In Congress, Democratic Sen. Ed Markey of Massachusetts said the executive order represents the culmination of a long lobbying campaign by the technology industry. “After months of failed lobbying and two defeats in Congress, Big Tech has finally received the return on its ample investment in Donald Trump,” Markey said. “With this executive order, Trump is delivering exactly what his billionaire benefactors demanded—all at the expense of our kids, our communities, our workers, and our planet.”
Markey emphasized that resistance to blocking state AI laws has crossed party lines. “A broad, bipartisan coalition in Congress has rejected the AI moratorium again and again,” he said, adding, “I will use every tool available to challenge this indefensible and irresponsible power grab. We will defeat it again.”
Opposition has also come from Republican officials at the state level.
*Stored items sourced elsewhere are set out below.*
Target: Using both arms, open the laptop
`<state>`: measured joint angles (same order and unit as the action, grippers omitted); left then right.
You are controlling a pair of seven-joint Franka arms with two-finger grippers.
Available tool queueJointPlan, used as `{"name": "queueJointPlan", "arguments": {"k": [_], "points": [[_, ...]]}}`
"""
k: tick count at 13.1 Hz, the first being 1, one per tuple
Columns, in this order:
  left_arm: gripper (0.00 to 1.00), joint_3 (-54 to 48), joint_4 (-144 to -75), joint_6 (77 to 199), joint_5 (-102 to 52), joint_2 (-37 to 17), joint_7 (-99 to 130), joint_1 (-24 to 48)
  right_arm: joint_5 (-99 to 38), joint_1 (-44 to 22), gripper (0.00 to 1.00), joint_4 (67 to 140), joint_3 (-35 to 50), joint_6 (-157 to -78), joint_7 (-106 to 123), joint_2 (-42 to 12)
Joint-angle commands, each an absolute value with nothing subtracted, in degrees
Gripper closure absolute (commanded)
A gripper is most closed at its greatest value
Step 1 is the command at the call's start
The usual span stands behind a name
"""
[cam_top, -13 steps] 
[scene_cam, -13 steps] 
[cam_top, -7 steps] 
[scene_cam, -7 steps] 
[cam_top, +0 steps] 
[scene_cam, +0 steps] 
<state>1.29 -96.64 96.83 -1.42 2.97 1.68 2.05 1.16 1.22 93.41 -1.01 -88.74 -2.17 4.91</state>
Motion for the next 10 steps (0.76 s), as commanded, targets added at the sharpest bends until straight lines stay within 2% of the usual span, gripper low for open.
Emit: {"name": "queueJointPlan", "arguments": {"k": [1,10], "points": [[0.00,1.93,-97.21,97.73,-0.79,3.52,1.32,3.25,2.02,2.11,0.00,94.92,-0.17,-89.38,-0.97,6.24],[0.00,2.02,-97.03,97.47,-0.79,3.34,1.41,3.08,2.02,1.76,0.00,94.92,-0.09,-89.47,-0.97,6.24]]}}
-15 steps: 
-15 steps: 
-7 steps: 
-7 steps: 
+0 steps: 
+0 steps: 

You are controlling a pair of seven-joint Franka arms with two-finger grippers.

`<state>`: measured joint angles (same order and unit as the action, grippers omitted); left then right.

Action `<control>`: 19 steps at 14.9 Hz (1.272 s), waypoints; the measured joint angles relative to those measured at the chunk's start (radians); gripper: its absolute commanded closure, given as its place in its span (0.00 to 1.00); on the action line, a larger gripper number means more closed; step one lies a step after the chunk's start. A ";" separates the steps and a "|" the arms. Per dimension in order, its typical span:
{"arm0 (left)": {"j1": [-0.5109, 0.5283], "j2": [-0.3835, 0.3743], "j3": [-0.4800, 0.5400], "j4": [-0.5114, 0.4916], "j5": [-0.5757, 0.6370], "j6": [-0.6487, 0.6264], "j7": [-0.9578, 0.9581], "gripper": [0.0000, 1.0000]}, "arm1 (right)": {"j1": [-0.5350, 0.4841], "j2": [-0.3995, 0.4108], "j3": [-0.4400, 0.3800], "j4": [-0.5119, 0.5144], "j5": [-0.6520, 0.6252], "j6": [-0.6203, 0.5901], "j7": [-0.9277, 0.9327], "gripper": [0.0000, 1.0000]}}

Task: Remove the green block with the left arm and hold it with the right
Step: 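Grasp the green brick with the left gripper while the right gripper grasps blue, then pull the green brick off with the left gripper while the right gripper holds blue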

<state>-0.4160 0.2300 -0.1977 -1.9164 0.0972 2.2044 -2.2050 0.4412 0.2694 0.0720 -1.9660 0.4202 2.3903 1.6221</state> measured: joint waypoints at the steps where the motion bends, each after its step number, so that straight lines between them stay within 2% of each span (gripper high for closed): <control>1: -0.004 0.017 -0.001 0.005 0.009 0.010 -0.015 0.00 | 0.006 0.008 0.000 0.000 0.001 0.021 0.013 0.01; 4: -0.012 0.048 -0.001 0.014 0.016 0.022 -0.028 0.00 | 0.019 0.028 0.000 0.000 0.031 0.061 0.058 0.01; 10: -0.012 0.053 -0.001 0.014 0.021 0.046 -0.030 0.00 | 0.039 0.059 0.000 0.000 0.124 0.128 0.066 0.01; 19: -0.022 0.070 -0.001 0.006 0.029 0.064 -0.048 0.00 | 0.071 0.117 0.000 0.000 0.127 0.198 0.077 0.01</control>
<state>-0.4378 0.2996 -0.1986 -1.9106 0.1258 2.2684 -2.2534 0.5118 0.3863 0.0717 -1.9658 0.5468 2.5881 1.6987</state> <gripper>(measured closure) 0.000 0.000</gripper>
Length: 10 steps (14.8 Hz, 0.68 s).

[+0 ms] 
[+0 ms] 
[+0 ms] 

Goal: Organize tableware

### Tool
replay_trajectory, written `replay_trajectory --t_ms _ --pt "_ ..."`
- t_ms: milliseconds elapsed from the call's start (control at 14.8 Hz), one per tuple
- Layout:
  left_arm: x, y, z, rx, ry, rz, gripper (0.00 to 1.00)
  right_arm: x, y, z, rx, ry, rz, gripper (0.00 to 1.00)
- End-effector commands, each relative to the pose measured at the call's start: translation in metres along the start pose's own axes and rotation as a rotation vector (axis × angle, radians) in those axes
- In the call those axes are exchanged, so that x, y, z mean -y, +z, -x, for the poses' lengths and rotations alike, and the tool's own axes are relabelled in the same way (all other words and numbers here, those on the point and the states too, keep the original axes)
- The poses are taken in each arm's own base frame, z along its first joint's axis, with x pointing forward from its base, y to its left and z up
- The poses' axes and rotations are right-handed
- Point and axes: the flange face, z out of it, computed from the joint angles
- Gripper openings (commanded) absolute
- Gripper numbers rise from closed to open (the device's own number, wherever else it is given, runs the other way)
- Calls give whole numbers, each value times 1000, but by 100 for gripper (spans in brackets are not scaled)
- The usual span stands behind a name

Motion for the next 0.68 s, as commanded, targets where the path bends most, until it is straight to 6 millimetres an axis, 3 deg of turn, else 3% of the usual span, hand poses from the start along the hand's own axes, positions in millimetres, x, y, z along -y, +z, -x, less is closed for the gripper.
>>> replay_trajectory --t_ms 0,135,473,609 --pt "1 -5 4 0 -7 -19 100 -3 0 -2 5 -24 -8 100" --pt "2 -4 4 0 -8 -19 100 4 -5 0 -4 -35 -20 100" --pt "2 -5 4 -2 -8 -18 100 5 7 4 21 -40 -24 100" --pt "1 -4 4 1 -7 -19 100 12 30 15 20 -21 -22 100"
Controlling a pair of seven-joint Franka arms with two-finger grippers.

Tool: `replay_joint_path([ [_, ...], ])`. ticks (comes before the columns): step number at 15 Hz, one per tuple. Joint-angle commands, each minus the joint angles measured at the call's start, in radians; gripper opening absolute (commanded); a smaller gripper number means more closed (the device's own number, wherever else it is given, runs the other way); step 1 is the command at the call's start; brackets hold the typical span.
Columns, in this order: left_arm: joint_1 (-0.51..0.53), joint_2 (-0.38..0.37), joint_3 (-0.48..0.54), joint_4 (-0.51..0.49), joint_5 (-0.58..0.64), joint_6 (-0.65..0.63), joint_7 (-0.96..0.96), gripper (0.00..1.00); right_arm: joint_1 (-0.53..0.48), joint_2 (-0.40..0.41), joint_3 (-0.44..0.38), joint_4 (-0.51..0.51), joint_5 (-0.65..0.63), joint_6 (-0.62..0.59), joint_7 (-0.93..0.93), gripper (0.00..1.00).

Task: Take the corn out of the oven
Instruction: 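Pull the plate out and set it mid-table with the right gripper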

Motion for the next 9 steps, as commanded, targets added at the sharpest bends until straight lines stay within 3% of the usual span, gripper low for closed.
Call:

Florida Gov. Ron DeSantis previously denounced efforts to bar states from regulating AI as a “subsidy to Big Tech.” In a written statement, he warned, “The rise of AI is the most significant economic and cultural shift occurring at the moment; denying the people the ability to channel these technologies in a productive way via self-government constitutes federal government overreach and lets technology companies run wild.”
Corporate lobbying groups welcomed Trump’s action. The U.S. Chamber of Commerce and other organizations representing major technology companies such as Microsoft and Google praised the order, characterizing it as a victory for “small businesses,” even as critics noted that some of the world’s largest corporations stand to benefit most directly from uniform federal intervention against state rules.
As the administration moves to implement the order, questions remain about which state laws will be targeted first, how the Commerce Department will define “onerous and excessive” regulations, and how aggressively funding threats will be used to pressure states. For now, the fight over AI regulation has shifted from Congress to the courts, with states, advocates, and industry bracing for a wave of legal challenges that could shape the future of oversight for one of the most powerful technologies of the modern era.
“We will defeat it again,” Markey said.